Messages, Meditations, and Musings on the Life of Faith by Rev. Dr. Scott E. Olson, Interim Pastor, Our Savior's Lutheran Church, Faribault MN

Sunday, April 1, 2012

The Servant King - Palm Sunday Sermon

Palm Sunday B
April 1, 2012
“The Servant King”
Isaiah 50.4-9a; Mark 11.1-11

Palm Sunday is full of tension. We celebrate Jesus’ triumphal entry into Jerusalem knowing the he comes to die. So, it’s tempting to take some of the sting out of the tension of this day with a play on “April Fools.” For instance, we could say, “When Jesus bids us to come and follow he bids us to come and die; April Fools!” But this is no joke, and God is deadly serious about repairing the break that exists between him and us. There is no getting around it: the road to Easter goes through Maundy Thursday and Good Friday. The road to the empty tomb goes through the Last Supper and the cross. The road to new life goes through sacrifice and death. Today, we stand on the last leg of that road started on Ash Wednesday, and we find ourselves betwixt and between.

Many people choose not to walk that road, to take a short cut to Easter, bypassing Maundy Thursday and Good Friday. That’s why the liturgical folk added the Passion to Palm Sunday a few decades ago, because so many people weren’t taking the full journey. We’re not doing that today. Instead, we are going to live with the tension the Palm Sunday brings and shamelessly invite you to walk all the way. Of course, I know that you already know the story of Jesus’ crucifixion and death, but stories—and particularly this story—are for retelling. Taking a short cut to Easter robs the story of its power and depth of meaning, and it robs us who miss reliving it. We need to walk this road because, as Christians, each day we walk the way of the cross. We need to know the way.

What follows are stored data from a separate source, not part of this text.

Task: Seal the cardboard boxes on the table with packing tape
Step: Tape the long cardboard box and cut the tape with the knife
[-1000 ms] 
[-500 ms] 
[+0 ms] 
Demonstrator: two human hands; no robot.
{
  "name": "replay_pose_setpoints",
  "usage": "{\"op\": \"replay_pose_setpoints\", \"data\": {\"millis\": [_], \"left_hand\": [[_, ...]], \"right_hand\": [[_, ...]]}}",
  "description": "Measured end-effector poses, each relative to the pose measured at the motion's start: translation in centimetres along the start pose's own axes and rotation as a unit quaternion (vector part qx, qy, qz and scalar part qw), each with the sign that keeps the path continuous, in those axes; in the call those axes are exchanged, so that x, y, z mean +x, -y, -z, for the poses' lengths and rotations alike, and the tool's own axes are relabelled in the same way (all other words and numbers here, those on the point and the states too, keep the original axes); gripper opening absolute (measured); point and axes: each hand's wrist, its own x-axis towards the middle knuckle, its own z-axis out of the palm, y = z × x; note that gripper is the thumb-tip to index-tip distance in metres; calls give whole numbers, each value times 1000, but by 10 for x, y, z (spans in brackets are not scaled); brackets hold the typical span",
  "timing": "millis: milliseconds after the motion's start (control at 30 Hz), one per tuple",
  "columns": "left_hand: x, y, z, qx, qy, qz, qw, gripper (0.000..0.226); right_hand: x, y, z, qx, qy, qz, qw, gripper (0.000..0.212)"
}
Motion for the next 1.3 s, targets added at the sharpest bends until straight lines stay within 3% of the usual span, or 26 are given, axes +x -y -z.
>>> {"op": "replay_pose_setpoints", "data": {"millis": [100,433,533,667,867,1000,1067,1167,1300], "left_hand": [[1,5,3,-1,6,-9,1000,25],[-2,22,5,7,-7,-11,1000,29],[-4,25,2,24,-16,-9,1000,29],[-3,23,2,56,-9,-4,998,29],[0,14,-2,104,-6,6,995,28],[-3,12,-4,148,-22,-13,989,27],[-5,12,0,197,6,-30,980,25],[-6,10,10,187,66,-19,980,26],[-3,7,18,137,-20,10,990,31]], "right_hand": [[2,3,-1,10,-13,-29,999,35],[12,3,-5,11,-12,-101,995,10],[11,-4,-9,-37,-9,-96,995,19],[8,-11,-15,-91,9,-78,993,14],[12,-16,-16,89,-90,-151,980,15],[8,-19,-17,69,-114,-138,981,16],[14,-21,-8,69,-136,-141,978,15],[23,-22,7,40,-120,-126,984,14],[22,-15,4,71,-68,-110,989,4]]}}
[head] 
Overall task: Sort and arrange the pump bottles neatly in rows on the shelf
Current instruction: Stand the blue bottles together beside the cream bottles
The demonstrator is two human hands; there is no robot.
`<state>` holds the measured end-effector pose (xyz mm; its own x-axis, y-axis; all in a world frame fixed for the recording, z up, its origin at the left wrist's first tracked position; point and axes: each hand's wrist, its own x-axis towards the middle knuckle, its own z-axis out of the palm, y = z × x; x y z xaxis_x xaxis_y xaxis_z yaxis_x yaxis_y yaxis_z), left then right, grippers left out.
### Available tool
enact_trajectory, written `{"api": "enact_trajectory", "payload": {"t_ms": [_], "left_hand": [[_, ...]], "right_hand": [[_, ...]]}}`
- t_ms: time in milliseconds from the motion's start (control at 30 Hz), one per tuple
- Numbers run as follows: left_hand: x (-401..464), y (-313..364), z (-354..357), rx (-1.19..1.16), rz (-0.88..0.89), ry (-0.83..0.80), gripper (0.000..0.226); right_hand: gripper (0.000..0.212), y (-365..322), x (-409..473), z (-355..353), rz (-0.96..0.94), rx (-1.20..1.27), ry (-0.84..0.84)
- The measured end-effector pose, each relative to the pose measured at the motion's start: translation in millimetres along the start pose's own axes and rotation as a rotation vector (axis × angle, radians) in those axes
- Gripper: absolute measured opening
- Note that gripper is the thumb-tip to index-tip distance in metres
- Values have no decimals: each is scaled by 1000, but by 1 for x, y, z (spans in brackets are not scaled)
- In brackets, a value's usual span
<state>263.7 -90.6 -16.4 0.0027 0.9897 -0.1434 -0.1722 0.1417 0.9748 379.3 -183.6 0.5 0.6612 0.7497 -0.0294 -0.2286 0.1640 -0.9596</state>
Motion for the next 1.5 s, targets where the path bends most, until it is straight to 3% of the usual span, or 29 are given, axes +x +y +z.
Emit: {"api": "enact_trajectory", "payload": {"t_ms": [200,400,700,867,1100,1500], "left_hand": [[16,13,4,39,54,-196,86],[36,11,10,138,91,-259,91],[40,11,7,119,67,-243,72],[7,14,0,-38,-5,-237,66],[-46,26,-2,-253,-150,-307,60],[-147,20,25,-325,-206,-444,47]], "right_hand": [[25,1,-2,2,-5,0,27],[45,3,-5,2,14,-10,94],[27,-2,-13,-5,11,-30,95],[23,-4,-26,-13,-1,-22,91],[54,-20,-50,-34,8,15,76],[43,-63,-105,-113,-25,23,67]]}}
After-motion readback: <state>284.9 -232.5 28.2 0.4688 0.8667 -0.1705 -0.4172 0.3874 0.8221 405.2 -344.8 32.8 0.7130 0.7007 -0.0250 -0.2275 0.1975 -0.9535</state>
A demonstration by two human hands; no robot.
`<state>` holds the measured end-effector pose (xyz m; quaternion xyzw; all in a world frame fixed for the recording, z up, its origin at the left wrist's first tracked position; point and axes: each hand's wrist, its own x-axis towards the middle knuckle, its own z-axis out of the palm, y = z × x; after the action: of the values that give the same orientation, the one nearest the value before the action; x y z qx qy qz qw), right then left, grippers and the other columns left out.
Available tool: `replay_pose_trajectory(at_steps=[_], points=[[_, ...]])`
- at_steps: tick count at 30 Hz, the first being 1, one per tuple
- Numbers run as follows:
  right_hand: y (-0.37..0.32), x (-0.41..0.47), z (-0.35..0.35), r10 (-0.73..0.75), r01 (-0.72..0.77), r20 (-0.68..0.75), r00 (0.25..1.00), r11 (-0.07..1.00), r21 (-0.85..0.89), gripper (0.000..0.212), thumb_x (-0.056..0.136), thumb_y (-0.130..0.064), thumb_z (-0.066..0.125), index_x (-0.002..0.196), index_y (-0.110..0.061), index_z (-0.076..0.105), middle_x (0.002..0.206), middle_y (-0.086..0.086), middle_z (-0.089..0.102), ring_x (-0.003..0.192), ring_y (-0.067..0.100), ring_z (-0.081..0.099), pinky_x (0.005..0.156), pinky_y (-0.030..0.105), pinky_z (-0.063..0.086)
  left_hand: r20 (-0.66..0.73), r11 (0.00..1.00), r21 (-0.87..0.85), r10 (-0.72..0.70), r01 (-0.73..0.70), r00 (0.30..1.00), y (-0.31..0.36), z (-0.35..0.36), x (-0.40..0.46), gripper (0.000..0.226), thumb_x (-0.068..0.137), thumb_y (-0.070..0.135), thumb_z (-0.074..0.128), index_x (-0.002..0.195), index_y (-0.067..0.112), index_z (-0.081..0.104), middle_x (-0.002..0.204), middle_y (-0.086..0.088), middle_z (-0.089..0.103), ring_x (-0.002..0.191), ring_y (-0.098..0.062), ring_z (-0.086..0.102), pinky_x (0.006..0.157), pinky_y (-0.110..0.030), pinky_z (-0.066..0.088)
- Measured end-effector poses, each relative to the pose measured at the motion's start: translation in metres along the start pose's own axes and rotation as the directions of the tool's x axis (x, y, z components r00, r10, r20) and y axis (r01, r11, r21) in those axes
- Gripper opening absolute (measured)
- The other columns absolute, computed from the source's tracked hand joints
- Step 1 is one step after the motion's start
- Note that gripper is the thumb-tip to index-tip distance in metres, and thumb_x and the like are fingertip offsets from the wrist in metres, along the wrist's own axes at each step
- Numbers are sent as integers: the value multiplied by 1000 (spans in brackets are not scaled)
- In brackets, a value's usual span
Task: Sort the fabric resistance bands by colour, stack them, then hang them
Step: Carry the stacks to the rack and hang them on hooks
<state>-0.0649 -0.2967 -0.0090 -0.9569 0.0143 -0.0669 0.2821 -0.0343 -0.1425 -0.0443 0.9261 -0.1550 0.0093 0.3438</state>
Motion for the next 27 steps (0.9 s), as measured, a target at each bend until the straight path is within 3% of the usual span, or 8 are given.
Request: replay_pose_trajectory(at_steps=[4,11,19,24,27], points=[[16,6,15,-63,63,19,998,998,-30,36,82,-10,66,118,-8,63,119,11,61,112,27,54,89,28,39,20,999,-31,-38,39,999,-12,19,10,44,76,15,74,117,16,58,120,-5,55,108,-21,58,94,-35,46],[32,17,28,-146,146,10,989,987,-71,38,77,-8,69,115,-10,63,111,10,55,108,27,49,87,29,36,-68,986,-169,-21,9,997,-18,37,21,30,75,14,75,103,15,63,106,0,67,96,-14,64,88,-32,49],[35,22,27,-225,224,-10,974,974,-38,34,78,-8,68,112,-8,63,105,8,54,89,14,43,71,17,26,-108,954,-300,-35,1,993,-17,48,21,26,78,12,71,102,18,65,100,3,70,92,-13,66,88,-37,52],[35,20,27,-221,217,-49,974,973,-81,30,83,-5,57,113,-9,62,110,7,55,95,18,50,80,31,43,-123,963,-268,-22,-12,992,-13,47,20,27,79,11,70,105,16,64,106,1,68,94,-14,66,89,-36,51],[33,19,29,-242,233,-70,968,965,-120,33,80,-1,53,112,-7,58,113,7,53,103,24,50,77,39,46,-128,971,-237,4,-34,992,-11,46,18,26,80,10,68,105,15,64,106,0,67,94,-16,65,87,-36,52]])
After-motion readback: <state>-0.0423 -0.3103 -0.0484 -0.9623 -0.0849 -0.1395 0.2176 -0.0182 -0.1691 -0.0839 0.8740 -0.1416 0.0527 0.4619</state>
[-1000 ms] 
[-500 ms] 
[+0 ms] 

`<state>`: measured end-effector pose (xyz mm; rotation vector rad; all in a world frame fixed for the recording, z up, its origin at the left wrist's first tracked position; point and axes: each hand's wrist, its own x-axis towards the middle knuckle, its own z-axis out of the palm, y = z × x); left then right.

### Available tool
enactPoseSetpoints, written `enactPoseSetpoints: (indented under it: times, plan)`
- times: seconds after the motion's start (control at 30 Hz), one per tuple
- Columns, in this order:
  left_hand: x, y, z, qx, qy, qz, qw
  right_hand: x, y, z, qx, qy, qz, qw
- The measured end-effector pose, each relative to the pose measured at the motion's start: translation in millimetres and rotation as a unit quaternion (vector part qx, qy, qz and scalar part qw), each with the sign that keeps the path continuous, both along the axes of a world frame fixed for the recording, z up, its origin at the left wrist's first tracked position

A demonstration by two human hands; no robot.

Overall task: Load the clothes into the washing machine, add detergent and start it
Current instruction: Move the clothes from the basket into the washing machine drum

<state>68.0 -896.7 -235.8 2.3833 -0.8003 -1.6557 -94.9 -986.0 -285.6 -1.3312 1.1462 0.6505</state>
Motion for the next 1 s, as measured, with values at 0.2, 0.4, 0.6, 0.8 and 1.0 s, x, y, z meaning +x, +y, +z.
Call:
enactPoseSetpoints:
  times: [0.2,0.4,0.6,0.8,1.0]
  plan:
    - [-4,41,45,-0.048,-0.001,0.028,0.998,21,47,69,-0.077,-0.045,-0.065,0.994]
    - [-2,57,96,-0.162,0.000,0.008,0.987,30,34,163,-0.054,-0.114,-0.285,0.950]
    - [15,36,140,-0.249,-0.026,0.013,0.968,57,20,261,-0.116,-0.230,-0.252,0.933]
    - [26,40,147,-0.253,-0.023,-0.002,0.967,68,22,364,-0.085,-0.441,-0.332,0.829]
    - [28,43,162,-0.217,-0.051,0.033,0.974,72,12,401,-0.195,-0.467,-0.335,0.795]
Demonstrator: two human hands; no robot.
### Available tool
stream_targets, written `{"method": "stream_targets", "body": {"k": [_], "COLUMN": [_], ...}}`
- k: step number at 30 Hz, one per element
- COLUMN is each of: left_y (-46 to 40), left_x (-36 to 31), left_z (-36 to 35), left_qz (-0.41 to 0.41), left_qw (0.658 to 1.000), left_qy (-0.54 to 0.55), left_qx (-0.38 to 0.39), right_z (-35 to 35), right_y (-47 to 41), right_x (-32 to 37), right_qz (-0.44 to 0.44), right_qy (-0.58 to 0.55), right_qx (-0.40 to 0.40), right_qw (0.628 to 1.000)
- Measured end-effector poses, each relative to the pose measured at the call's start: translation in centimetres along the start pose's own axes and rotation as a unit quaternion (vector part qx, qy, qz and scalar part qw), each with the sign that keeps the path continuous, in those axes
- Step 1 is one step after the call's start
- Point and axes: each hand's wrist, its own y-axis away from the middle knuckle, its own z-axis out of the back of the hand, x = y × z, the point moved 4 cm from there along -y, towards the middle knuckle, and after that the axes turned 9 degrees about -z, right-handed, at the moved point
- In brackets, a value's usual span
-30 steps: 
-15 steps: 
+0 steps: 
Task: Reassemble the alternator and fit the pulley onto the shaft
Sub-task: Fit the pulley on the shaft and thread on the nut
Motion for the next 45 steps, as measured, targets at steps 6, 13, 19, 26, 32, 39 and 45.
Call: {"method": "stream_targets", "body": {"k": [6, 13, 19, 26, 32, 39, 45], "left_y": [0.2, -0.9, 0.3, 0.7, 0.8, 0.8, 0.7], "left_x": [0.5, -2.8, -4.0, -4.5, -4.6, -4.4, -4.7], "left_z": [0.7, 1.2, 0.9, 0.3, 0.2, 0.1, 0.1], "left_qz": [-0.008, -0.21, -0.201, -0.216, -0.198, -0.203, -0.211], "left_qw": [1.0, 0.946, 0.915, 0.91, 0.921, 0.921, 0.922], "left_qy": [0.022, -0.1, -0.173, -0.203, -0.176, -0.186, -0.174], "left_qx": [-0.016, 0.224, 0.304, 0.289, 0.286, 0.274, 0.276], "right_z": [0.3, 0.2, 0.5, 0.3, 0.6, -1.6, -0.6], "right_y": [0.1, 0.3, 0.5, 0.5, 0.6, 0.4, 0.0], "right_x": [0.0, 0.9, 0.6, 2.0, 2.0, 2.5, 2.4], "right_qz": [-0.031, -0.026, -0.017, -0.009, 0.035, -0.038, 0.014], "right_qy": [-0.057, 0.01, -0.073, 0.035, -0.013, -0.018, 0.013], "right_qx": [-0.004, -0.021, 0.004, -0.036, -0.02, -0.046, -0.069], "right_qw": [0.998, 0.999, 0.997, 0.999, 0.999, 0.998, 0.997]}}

We need to walk the way because Jesus is neither the Messiah nor the king one would expect. Jesus is the Servant King and, as we see in Isaiah, a most unlikely suffering servant king at that. This is the third of four so-called “Servant Songs” in Isaiah, sung to the people of Israel who were ravaged by the Babylonians, ripped from their country, and now oppressed in a foreign land. In today’s reading, we hear of a servant who has suffered abuse because of his faithfulness to God’s call on his life, but who is assured of God’s presence and care nonetheless.

Early Christians, in trying to make sense out of Jesus’ life, death, and resurrection, saw in this servant song another viewpoint of the Messiah. They had had a far different understanding of what the Messiah King would be, laboring under the warrior king idea of a rich and powerful ruler who “throws the bums out,” the bums in this case being the occupying Roman army and rulers. We still do that sort of thing today, don’t we? We are so enamored of the rich and powerful, especially those that have displayed the upward mobility of pulling themselves up by their bootstraps to become players. We expect that’s the way things get done. But, God’s way is a different way; in Jesus God displayed the downward mobility of a servant.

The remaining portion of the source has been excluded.